Having successfully loaded and verified the dataset, we can now proceed to visualize the data. The next step involves recreating plots to analyze the trends in median age for both the U.S. Senate and House of Representatives from 1919 to 2023.

Plot Creation: Median age of the U.S. Senate and U.S. House by Congress from 1919 to 2023.

This graph is adapted from the FiveThirtyEight article“Congress Today Is Older Than It’s Ever Been”.

# Aggregate the data to get the median age for each Congress for House and Senate
median_age_congress <- data_aging_congress %>%
  group_by(congress, chamber) %>%
  summarize(median_age = median(age_years, na.rm = TRUE), .groups = 'drop')

# Adjust the year calculation based on the 66th Congress starting in 1919
first_congress <- 66
first_congress_year <- 1919
median_age_congress <- median_age_congress %>%
  mutate(year = first_congress_year + (congress - first_congress) * 2)

# Create the plotly plot
interactive_plot <- plot_ly(data = median_age_congress, 
                            x = ~year, 
                            y = ~median_age, 
                            color = ~chamber, 
                            colors = c("Senate" = "purple", "House" = "darkgreen"),
                            type = 'scatter', 
                            mode = 'lines+markers', 
                            line = list(width = 2),
                            marker = list(size = 5),
                            text = ~paste(
                              chamber, "<br>",
                              year, "<br>",
                              round(median_age, 1)
                            ),
                            hoverinfo = 'text') %>%
layout(
    title = list(
      text = "<b>The House and Senate are older than ever before</b>", 
      font = list(size = 14, family = "Georgia", weight = "bolder"),
      x = .075, # Align title to the left
      y = 0.95, # Position title at the top
      xanchor = 'left',
      yanchor = 'top',
      pad = list(b = 0) # No extra padding between title and subtitle
    ),
    annotations = list(
      list(
        x = 0, # Align subtitle to the left
        y = 1.23, # Position just below the title
        text = "Median age of the U.S. Senate and U.S. House by Congress, 1919 to 2023",
        showarrow = FALSE,
        xref = "paper",
        yref = "paper",
        font = list(size = 13, family = "Georgia"),
        align = "left"
      )
    ),
    xaxis = list(
      title = TRUE, 
      range = c(1918, 2024),
      tickvals = seq(1920, 2020, 10),
      tickfont = list(size = 12),
      showline = TRUE,
      linewidth = 2,
      linecolor = 'white',
      showgrid = FALSE
    ),
    yaxis = list(
      title = FALSE, 
      range = c(43, 68),
      tickvals = seq(45, 70, 5),
      tickfont = list(size = 12),
      showline = FALSE,
      zeroline = FALSE, # Ensure the zero line is not shown
      showgrid = TRUE # Optionally hide the grid lines
    ),
    legend = list(
      orientation = "h", 
      x = 0, 
      y = 1, 
      xanchor = "left", 
      yanchor = "bottom",
      font = list(size = 14)
    ),
    plot_bgcolor = 'white',
    paper_bgcolor = 'white',
    margin = list(t = 120) # Increase top margin to shift graph down and accommodate title and subtitle
  )

# Print the interactive plot
interactive_plot

From the graph: the median age of Senate and House members, several trends are evident.
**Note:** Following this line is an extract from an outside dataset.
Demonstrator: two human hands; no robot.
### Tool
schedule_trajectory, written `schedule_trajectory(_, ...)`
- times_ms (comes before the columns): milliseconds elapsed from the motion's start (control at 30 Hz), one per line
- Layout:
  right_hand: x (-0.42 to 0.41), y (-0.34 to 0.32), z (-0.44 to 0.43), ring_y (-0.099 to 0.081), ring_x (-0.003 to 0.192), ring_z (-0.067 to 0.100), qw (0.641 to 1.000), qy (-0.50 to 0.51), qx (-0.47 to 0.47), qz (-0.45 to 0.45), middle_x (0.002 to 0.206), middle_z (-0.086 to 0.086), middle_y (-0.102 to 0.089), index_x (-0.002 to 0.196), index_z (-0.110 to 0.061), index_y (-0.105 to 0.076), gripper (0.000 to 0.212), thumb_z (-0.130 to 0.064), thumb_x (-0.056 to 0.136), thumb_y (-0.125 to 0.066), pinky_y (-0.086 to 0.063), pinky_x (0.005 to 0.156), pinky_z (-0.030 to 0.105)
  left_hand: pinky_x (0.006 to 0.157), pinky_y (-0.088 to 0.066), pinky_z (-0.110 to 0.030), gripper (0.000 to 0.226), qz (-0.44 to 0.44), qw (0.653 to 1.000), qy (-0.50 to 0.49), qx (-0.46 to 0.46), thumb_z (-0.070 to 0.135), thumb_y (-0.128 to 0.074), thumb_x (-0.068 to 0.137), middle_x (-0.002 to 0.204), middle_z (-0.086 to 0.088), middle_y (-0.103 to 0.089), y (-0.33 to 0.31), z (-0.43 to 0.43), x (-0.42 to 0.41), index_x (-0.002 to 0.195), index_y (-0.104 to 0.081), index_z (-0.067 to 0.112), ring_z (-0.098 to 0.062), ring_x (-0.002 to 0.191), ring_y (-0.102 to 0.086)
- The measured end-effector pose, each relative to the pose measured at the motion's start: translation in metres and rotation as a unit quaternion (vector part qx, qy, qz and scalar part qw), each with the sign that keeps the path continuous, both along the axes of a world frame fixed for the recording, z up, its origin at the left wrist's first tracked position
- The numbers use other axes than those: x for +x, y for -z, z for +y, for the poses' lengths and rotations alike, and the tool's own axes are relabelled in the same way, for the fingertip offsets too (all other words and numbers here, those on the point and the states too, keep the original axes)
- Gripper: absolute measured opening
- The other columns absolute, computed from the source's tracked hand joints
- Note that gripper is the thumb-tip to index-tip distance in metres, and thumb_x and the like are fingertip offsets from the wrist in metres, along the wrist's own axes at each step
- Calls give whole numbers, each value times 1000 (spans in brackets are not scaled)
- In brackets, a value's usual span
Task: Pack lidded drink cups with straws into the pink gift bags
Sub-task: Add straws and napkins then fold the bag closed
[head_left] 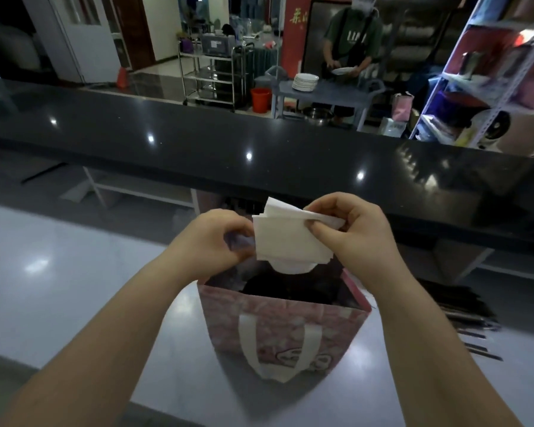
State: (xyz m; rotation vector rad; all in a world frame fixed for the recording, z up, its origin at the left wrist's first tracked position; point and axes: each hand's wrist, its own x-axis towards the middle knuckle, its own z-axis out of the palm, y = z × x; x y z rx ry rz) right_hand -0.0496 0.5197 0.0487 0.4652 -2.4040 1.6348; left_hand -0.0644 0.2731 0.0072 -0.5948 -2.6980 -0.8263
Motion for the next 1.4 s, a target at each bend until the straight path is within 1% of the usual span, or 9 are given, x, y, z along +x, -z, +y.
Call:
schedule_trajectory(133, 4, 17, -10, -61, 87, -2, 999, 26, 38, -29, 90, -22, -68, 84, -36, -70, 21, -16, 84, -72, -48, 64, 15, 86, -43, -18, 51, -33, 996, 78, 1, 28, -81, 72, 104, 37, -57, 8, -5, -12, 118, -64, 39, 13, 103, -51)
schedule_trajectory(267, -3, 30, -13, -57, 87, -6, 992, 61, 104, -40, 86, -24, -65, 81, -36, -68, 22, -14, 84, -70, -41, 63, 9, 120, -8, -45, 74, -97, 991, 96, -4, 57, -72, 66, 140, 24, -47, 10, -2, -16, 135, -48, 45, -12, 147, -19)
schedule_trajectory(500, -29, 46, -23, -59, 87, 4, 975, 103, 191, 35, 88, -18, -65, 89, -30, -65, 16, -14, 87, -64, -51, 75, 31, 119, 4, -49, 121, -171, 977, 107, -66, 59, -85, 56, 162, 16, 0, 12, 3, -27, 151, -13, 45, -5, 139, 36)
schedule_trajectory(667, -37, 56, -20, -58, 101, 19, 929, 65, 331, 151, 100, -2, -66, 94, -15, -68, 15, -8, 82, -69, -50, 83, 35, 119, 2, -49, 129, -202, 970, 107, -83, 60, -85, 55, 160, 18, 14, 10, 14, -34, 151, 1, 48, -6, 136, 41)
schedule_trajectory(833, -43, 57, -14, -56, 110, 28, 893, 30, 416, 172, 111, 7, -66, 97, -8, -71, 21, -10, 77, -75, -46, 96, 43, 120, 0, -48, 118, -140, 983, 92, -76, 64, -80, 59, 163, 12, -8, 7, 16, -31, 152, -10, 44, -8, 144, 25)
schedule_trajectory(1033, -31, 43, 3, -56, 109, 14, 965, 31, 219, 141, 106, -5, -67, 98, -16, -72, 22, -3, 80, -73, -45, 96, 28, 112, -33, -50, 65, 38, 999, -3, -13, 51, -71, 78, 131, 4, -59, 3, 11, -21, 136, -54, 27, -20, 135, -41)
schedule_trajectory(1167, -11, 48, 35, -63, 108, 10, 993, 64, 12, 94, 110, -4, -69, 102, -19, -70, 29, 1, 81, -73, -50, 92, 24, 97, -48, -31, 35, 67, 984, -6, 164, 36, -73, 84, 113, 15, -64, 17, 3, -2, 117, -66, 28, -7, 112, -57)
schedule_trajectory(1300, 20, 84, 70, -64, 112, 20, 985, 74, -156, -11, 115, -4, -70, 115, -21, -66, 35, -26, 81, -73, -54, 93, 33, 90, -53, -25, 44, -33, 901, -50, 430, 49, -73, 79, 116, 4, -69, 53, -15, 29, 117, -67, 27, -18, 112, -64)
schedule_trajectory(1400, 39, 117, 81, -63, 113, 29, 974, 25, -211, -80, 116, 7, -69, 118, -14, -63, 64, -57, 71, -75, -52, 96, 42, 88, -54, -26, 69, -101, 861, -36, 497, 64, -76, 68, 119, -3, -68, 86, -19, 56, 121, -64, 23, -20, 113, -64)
Over the years, the median age of both the Senate and the House has fluctuated. From 1919 to the early 2000s, the median age of Senate members never exceeded 60 years, and the median age of the House of Representatives never surpassed 55 years.
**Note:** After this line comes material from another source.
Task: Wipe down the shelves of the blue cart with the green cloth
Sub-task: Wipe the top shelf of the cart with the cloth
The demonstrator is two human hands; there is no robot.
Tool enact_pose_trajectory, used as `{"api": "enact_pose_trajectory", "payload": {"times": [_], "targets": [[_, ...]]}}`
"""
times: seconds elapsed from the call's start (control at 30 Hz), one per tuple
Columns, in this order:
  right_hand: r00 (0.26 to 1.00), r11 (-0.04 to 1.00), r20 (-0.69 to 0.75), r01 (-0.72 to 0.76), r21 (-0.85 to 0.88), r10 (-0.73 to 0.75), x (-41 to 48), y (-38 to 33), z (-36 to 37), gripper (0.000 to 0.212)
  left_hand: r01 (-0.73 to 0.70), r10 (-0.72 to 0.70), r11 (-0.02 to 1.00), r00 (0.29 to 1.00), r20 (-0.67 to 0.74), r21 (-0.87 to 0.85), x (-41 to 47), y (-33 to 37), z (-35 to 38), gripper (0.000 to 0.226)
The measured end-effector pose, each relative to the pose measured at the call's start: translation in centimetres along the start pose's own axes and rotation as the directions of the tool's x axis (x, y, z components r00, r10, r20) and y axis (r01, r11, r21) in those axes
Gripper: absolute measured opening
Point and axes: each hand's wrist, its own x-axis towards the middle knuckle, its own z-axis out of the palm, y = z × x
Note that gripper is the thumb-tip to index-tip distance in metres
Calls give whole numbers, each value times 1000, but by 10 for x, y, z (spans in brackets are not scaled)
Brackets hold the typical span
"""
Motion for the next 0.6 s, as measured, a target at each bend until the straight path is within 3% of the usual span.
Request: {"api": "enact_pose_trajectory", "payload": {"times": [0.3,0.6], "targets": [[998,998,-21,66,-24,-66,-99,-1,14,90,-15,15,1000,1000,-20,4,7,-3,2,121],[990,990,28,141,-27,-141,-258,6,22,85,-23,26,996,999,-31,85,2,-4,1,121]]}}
According to the FiveThirtyEight article “Congress Today Is Older Than It’s Ever Been”, the median age of the 118th Congress is 59 years. Specifically, the median age of a senator is 65 years, while the median age of a representative is about 58 years. In comparison, the median age of the entire U.S. population is around 39 years, with about 42 percent of people being 45 years or older.

In contrast, the House of Representatives has also experienced fluctuations in median age, reaching its lowest point in the 1980s. Despite these fluctuations, the median age in Congress has increased over the past decade.
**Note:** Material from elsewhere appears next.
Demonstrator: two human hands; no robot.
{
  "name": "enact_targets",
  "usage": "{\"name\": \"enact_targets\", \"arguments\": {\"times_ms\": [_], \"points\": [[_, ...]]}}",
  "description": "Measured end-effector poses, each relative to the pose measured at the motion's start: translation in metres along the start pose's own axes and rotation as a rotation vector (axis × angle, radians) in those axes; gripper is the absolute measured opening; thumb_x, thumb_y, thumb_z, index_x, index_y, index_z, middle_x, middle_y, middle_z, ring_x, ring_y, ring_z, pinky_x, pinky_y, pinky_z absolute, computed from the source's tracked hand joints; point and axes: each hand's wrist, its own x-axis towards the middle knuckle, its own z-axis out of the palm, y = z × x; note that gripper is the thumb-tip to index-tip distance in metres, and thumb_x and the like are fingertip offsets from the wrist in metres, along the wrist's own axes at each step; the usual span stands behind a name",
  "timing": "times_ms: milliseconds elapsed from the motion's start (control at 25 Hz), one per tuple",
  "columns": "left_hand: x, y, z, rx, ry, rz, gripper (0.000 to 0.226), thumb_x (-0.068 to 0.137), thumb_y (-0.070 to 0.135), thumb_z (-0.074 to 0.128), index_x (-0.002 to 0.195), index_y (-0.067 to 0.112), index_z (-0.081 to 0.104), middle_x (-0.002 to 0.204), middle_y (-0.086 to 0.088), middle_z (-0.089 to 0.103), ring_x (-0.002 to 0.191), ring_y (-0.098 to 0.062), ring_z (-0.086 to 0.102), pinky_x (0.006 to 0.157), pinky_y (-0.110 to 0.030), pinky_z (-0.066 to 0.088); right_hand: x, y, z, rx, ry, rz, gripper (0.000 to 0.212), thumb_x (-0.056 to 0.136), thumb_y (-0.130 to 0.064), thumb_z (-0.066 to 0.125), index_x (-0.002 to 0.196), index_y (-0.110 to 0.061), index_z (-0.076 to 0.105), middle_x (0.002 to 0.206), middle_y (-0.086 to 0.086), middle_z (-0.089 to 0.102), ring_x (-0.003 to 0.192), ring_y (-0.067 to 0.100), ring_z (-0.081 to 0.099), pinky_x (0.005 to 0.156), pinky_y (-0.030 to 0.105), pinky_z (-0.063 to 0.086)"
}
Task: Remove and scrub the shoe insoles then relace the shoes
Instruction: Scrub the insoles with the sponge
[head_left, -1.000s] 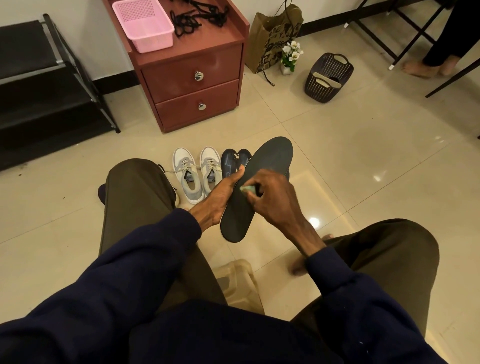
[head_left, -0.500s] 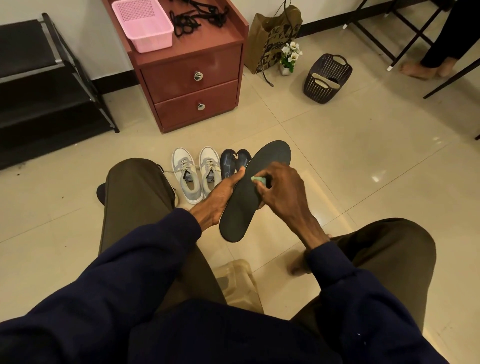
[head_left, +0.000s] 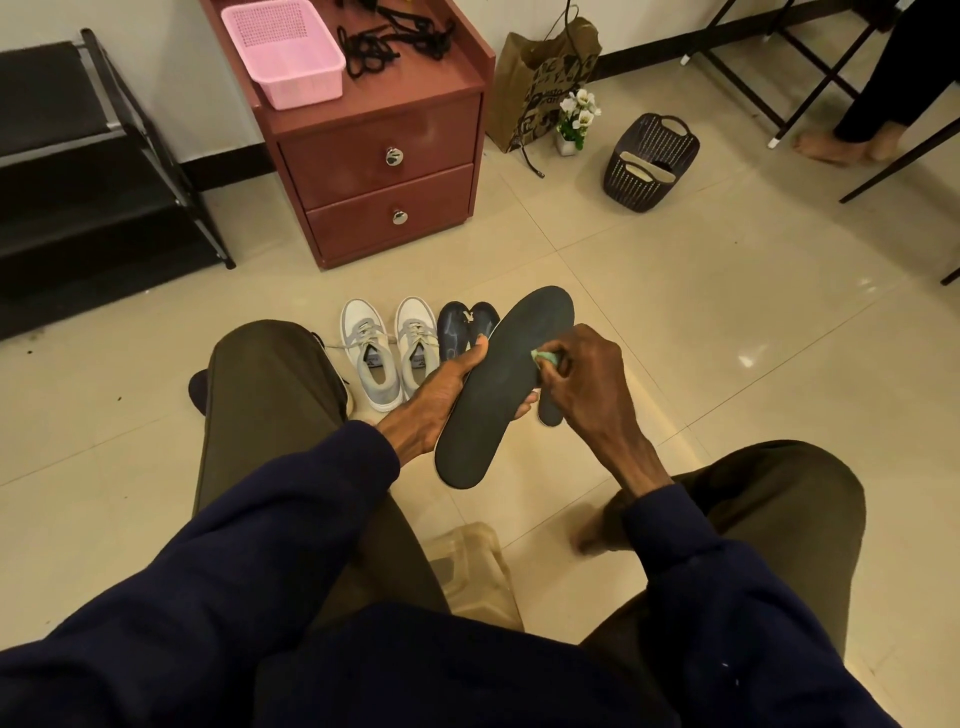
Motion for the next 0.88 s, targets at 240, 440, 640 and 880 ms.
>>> {"name": "enact_targets", "arguments": {"times_ms": [240, 440, 640, 880], "points": [[-0.001, 0.002, -0.005, 0.054, 0.107, 0.062, 0.047, 0.101, 0.049, 0.059, 0.125, 0.011, 0.072, 0.125, -0.018, 0.069, 0.099, -0.030, 0.070, 0.098, -0.047, 0.053, -0.012, -0.027, 0.010, 0.135, -0.293, -0.172, 0.011, 0.087, -0.013, 0.079, 0.096, -0.009, 0.079, 0.091, 0.002, 0.069, 0.075, 0.007, 0.060, 0.063, 0.009, 0.046], [-0.001, -0.002, 0.000, -0.004, 0.031, -0.021, 0.064, 0.105, 0.049, 0.050, 0.141, -0.002, 0.055, 0.133, -0.030, 0.061, 0.111, -0.041, 0.066, 0.093, -0.049, 0.059, 0.001, 0.000, -0.001, 0.048, 0.031, 0.008, 0.013, 0.088, -0.014, 0.078, 0.099, -0.007, 0.077, 0.093, 0.006, 0.071, 0.078, 0.013, 0.062, 0.066, 0.016, 0.049], [-0.006, 0.001, 0.002, 0.100, 0.116, 0.041, 0.041, 0.103, 0.046, 0.054, 0.101, 0.015, 0.081, 0.099, -0.011, 0.077, 0.079, -0.024, 0.074, 0.074, -0.036, 0.062, -0.017, -0.035, 0.003, 0.190, -0.415, -0.187, 0.009, 0.087, -0.013, 0.079, 0.096, -0.010, 0.079, 0.092, -0.003, 0.067, 0.077, 0.005, 0.062, 0.064, 0.011, 0.047], [-0.003, -0.003, 0.003, 0.021, 0.006, -0.026, 0.064, 0.105, 0.050, 0.049, 0.141, -0.003, 0.055, 0.135, -0.032, 0.059, 0.115, -0.044, 0.061, 0.096, -0.049, 0.057, 0.005, 0.003, -0.003, -0.024, -0.002, 0.048, 0.008, 0.088, -0.014, 0.077, 0.093, -0.009, 0.077, 0.091, 0.003, 0.069, 0.077, 0.014, 0.062, 0.063, 0.012, 0.040]]}}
It is also important to note that the House of Representatives has consistently had a younger median age compared to the Senate. This could be a result of the fact that members of the House of Representatives must be at least 25 years old, while members of the Senate must be at least 30 years old.

To better understand these trends, let’s look at the detailed data presented in the table below.

Table: Median Age of U.S. Congress Members by Chamber and Party.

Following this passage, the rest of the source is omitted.